Previously, it was reported (by The Register) that only Intel chips had fundamental design flaws that allowed cybercriminals to run malicious codes remotely to read the protected memory of the device, but later, Intel refuted the claim that only theirs was flawed.
It has come to light that AMD and ARM Holdings, among other chipsets too, have this serious flaw and have been notified by Google's Project Zero research team.
According to Google Project Zero, there are two major flaws—one, has two versions: CVE-2017-5753 and CVE-2017-5715 dubbed as 'Spectre', and the second: CVE-2017-5754 is called as 'Meltdown'.
During testing, Project Zero researchers discovered the aforementioned security flaws, which took advantage of 'speculative execution,' a technique used by most modern processors (CPUs) to optimise performance.

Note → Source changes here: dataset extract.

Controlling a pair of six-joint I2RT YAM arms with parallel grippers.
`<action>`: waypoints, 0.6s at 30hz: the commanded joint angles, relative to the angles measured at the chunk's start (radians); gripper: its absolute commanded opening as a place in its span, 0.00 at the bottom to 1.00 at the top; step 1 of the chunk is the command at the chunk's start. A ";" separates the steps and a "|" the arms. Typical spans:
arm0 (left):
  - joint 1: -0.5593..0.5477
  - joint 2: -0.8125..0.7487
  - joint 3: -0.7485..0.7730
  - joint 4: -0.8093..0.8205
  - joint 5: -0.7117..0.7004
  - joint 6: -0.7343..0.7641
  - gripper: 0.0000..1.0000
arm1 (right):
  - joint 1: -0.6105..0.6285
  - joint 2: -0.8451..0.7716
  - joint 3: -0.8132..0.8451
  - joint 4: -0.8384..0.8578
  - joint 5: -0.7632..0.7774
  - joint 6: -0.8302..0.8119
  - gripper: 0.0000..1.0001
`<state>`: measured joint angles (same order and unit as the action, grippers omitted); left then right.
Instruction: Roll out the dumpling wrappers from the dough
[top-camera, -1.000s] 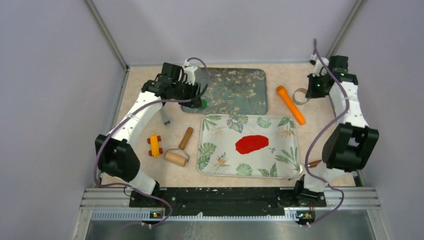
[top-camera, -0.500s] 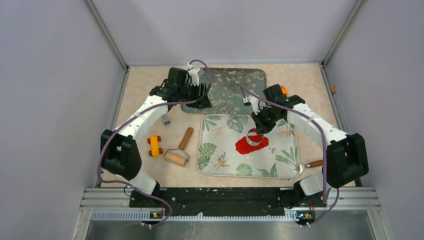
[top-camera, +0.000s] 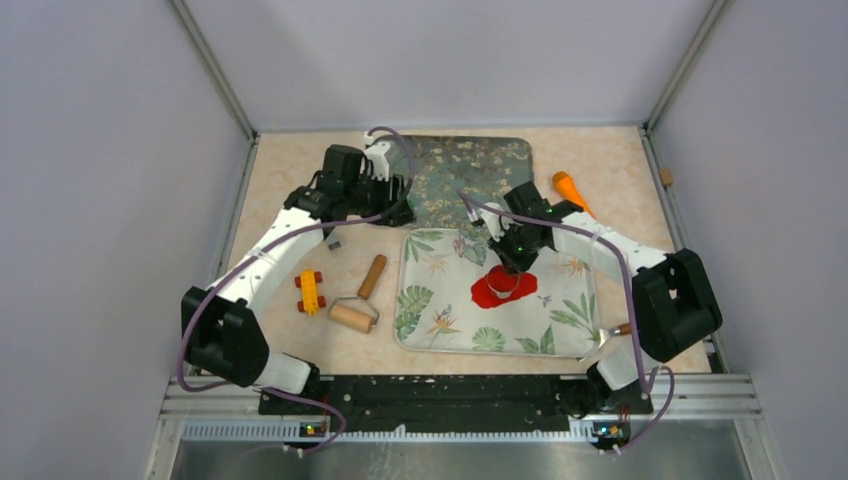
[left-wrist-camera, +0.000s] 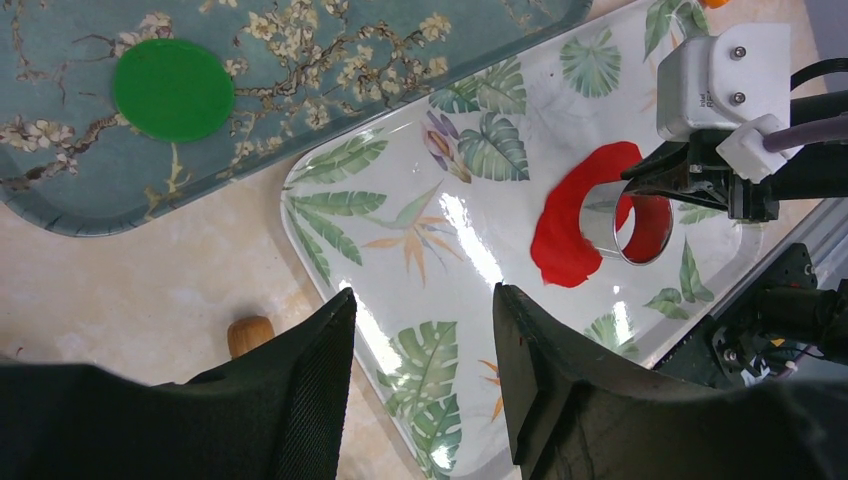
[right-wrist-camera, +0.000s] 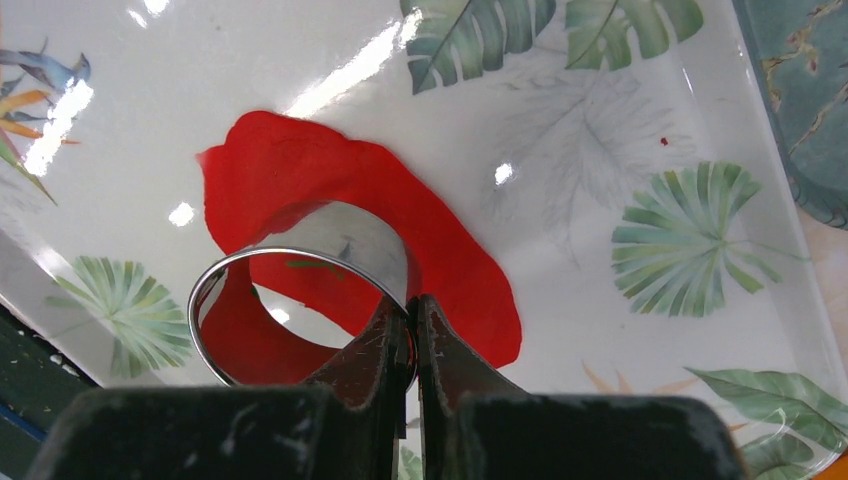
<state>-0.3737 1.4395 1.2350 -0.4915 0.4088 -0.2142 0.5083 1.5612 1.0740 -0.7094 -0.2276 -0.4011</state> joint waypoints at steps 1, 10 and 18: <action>0.007 -0.025 -0.006 0.037 -0.008 0.010 0.56 | 0.007 0.001 -0.016 0.062 0.029 -0.006 0.00; 0.008 -0.013 -0.009 0.048 0.000 0.004 0.56 | 0.010 0.030 -0.028 0.101 0.042 0.023 0.00; 0.010 -0.016 -0.026 0.051 -0.001 0.004 0.57 | 0.019 0.033 -0.019 0.072 0.017 0.023 0.00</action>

Cybercriminals using malicious codes on speculative execution were able to read the protected system memory that should have been inaccessible. For example, an unauthorised party may read sensitive information in the system's memory such as passwords, encryption keys, or sensitive information open in applications.
Testing also showed that an attack running on one virtual machine was able to access the physical memory of the host machine, and through that, gain read-access to the memory of a different virtual machine on the same host.

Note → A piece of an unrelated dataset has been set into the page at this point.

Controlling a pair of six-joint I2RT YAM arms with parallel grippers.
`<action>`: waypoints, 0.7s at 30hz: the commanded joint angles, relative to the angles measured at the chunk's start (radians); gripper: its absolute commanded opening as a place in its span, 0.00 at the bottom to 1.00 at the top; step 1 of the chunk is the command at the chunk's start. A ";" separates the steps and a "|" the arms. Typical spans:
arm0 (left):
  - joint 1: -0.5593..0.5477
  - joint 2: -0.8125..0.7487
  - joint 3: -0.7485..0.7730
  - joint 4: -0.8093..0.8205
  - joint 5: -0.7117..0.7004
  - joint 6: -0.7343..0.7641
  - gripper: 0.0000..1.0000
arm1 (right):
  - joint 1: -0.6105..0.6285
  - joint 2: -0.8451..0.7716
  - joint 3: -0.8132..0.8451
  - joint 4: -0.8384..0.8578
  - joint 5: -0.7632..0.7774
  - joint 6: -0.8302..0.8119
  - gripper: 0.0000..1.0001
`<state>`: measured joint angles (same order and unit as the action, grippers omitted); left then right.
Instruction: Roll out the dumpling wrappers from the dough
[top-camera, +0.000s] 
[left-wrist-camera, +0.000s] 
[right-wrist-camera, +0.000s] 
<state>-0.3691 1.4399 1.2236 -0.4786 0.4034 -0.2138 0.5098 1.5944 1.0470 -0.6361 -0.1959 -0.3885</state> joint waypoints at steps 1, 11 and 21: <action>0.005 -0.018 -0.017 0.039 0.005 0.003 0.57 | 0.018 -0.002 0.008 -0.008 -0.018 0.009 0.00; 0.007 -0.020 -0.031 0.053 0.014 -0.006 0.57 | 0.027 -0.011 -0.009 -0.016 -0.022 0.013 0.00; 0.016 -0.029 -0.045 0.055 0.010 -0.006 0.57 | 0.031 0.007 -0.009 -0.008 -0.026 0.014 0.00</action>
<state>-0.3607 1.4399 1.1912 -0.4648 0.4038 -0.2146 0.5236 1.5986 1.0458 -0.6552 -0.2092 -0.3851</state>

We come to understand that 'Spectre' is more severe compared to the 'Meltdown', as the latter can affect harm only Intel processor-based devices, while the former can harm all brands of CPU chipsets and its effect will more widespread.
Thankfully, both the vulnerabilities can be easily fixed by a software update. Intel is in talks with other chipmakers to release the security firmware as soon as possible.

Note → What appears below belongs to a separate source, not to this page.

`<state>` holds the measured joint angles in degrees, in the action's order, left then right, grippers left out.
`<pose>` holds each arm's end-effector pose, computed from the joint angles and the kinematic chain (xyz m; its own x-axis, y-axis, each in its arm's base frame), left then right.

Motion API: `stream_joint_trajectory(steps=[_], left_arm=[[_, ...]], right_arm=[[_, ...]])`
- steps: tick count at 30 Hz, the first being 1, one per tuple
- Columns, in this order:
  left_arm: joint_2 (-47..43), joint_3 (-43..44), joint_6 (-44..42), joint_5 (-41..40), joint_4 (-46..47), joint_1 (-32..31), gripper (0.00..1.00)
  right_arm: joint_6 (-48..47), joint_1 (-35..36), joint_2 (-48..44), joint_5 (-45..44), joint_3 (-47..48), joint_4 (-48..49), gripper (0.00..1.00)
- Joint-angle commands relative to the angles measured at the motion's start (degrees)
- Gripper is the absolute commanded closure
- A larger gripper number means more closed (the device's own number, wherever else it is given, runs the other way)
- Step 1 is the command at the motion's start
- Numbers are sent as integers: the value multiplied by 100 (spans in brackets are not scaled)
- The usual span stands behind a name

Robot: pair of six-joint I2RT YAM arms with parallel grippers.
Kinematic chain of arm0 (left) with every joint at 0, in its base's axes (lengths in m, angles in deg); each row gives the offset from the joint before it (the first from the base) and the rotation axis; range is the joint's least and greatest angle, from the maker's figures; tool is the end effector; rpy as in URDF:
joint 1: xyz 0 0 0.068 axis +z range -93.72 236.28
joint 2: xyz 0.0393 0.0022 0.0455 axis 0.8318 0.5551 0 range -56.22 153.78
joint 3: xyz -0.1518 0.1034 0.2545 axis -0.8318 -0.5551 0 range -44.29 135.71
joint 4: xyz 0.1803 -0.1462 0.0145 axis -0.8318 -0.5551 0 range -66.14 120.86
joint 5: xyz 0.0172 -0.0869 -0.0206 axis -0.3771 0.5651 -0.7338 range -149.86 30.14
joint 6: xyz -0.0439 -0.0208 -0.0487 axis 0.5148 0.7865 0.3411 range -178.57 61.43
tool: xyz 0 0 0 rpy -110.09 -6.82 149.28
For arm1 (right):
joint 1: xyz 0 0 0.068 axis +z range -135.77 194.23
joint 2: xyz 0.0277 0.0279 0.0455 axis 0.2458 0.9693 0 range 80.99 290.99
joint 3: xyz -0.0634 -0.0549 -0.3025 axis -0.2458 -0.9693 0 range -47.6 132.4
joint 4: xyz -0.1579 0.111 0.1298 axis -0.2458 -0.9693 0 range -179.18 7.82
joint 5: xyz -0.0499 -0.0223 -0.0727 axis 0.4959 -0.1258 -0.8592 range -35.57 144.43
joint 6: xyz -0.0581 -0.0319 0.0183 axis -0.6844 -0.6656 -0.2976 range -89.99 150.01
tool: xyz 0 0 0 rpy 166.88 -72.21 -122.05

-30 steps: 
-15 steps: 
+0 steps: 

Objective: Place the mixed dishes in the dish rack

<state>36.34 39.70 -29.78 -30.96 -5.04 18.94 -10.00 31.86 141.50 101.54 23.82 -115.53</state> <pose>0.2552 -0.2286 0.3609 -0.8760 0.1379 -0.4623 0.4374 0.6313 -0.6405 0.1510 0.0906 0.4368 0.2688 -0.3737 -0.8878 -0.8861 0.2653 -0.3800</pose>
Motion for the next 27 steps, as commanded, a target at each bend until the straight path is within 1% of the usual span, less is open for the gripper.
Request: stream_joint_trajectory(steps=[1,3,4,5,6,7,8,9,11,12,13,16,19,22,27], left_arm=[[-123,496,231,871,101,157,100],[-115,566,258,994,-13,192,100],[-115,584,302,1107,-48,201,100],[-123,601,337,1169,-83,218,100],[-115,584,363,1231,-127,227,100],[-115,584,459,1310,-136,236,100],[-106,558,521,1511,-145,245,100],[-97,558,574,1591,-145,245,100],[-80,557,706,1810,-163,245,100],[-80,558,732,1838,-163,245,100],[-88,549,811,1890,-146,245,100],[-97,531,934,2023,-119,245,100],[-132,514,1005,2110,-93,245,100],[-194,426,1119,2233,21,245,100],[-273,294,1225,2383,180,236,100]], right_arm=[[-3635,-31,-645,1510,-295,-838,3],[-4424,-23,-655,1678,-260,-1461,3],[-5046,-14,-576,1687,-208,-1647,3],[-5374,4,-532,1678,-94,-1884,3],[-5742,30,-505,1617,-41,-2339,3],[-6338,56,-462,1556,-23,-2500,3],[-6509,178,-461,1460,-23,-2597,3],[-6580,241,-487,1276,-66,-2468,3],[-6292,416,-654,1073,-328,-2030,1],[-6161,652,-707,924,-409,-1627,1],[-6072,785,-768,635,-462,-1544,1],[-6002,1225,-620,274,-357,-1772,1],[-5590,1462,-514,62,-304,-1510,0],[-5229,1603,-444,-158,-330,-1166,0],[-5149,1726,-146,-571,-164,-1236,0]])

"Intel is committed to the product and customer security and is working closely with many other technology companies, including AMD, ARM Holdings and several operating system vendors, to develop an industry-wide approach to resolve this issue promptly and constructively. Intel has begun providing software and firmware updates to mitigate these exploits. Contrary to some reports, any performance impacts are workload-dependent, and, for the average computer user, should not be significant and will be mitigated over time," the company said in a statement.
Search engine giant, Google has already notified the issue to affiliated to OEMs (Original Equipment Manufacturers) to update their Android mobiles and Chrome-powered notebooks. Google Pixel and Nexus, which recently received the January security patch, earlier this week, come with the fix for the flaws. Others are yet to follow the suit.
As far as the Linux, Microsoft Windows and Apple MacOS-powered computers are yet to receive the security patch, but the wait won't be long.